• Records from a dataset
BEGIN

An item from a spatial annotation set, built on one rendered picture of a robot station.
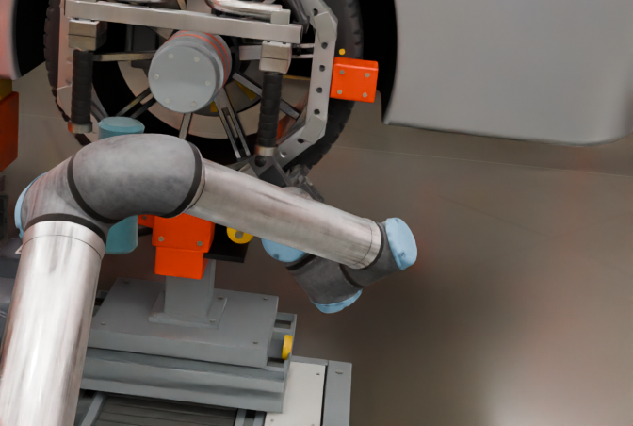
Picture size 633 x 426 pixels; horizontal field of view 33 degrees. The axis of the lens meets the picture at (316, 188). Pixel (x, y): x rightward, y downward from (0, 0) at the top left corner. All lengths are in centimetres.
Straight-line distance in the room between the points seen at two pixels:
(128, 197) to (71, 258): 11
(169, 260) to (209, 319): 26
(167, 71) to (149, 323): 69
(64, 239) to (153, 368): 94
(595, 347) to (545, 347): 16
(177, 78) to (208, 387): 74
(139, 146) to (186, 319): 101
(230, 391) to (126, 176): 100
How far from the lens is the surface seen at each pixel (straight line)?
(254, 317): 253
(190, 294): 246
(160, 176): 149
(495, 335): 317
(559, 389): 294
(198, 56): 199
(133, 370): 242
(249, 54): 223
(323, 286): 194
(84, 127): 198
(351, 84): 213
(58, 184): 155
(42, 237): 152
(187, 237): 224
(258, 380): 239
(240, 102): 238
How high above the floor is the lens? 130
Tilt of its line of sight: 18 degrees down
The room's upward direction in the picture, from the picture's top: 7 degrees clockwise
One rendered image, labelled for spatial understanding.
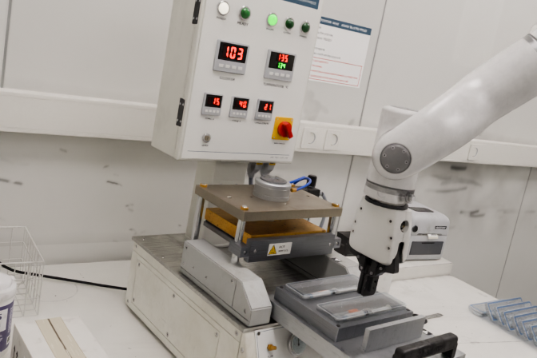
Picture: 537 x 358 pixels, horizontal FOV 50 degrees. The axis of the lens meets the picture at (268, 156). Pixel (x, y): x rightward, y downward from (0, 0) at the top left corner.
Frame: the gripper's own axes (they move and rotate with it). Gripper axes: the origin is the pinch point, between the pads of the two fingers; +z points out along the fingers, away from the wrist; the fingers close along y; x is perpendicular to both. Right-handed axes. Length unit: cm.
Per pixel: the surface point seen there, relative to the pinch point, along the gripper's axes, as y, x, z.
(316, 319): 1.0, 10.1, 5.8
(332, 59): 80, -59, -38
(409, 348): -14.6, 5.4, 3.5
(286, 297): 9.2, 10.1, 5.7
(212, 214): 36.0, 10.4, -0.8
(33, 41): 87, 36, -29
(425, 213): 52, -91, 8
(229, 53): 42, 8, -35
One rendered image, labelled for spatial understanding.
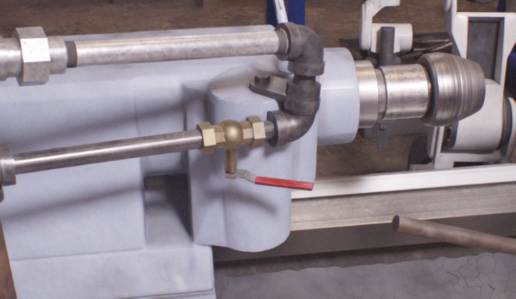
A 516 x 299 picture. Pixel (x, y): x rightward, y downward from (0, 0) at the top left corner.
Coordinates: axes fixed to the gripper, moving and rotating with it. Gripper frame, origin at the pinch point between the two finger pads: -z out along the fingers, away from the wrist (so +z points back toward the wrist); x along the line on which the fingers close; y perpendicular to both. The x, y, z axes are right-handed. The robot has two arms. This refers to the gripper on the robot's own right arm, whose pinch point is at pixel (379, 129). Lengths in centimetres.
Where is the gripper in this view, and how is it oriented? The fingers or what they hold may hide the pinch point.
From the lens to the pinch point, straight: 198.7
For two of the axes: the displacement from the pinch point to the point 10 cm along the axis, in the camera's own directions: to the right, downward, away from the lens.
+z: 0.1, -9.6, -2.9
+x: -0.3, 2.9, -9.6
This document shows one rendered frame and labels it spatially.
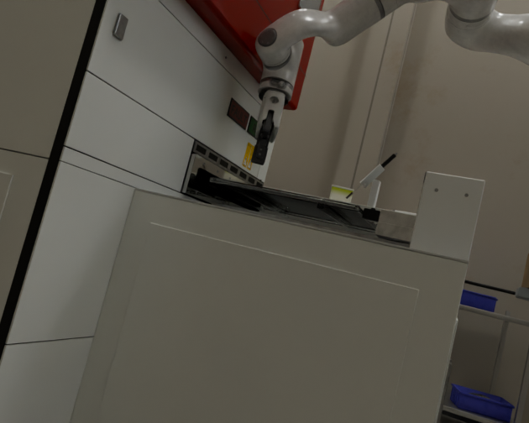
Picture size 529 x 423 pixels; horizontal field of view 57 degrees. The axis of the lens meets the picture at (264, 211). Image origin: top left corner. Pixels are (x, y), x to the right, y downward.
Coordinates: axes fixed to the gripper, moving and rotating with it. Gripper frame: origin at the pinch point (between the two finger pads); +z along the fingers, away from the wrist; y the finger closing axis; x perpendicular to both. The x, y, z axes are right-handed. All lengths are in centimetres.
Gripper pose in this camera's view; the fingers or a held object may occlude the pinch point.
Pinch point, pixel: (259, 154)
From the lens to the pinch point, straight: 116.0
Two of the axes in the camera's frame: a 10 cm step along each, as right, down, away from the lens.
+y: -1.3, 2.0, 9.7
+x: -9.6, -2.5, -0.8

END
BEGIN

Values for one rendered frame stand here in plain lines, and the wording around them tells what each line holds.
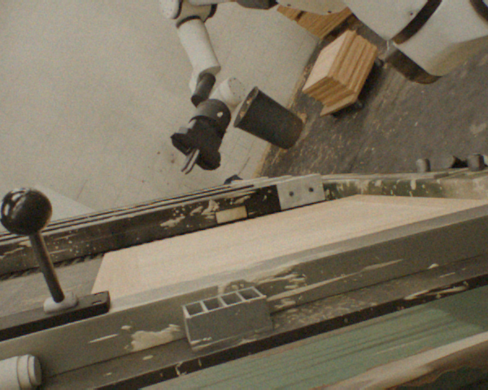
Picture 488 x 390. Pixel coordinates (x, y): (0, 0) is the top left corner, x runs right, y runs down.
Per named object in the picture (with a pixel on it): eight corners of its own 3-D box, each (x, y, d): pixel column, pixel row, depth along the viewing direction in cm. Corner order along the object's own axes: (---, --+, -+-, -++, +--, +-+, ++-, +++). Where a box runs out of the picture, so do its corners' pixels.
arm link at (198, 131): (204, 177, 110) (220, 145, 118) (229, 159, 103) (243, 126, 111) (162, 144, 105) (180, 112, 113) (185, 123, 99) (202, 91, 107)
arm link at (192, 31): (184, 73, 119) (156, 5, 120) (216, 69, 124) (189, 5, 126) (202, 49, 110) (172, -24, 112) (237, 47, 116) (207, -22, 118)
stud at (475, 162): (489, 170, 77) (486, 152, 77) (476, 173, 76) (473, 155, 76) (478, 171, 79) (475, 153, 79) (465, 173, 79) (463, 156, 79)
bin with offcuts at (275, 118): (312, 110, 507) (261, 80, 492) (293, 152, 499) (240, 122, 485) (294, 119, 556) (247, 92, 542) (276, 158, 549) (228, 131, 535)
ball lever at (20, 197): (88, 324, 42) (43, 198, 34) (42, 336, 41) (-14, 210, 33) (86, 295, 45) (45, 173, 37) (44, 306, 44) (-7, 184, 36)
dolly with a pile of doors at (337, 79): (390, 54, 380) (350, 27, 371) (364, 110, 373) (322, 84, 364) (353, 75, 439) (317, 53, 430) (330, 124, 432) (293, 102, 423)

END

• DESCRIPTION OF THE TASK
Copy only what lies between the line with "(258, 380): 239" and the line with "A 516 x 299", those two lines included, exactly as given above; pictures stay out.

• TASK ANSWER
(258, 380): 239
(240, 102): 238
How high above the floor is the lens? 130
Tilt of its line of sight: 18 degrees down
The room's upward direction in the picture, from the picture's top: 7 degrees clockwise
One rendered image, labelled for spatial understanding.
Picture: 537 x 358 pixels, horizontal FOV 50 degrees. The axis of the lens meets the picture at (268, 156). Pixel (x, y): x rightward, y downward from (0, 0) at the top left corner.
Frame: the gripper's own axes (they move and rotate with it). Gripper axes: the origin is the pinch point, between the pads of the two fingers; +z points out along the fingers, away from the wrist; the fingers close along y; x is perpendicular to both. Right-handed axes. Length unit: cm.
Per pixel: the surface point seen there, relative to the pinch point, along the gripper's axes, as y, x, z.
(316, 319): 1.0, 10.1, 5.8
(332, 59): 80, -59, -38
(409, 348): -14.6, 5.4, 3.5
(286, 297): 9.2, 10.1, 5.7
(212, 214): 36.0, 10.4, -0.8
(33, 41): 87, 36, -29
(425, 213): 52, -91, 8
(229, 53): 42, 8, -35
One rendered image, labelled for spatial understanding.
A 516 x 299 picture. Pixel (x, y): x rightward, y downward from (0, 0) at the top left corner.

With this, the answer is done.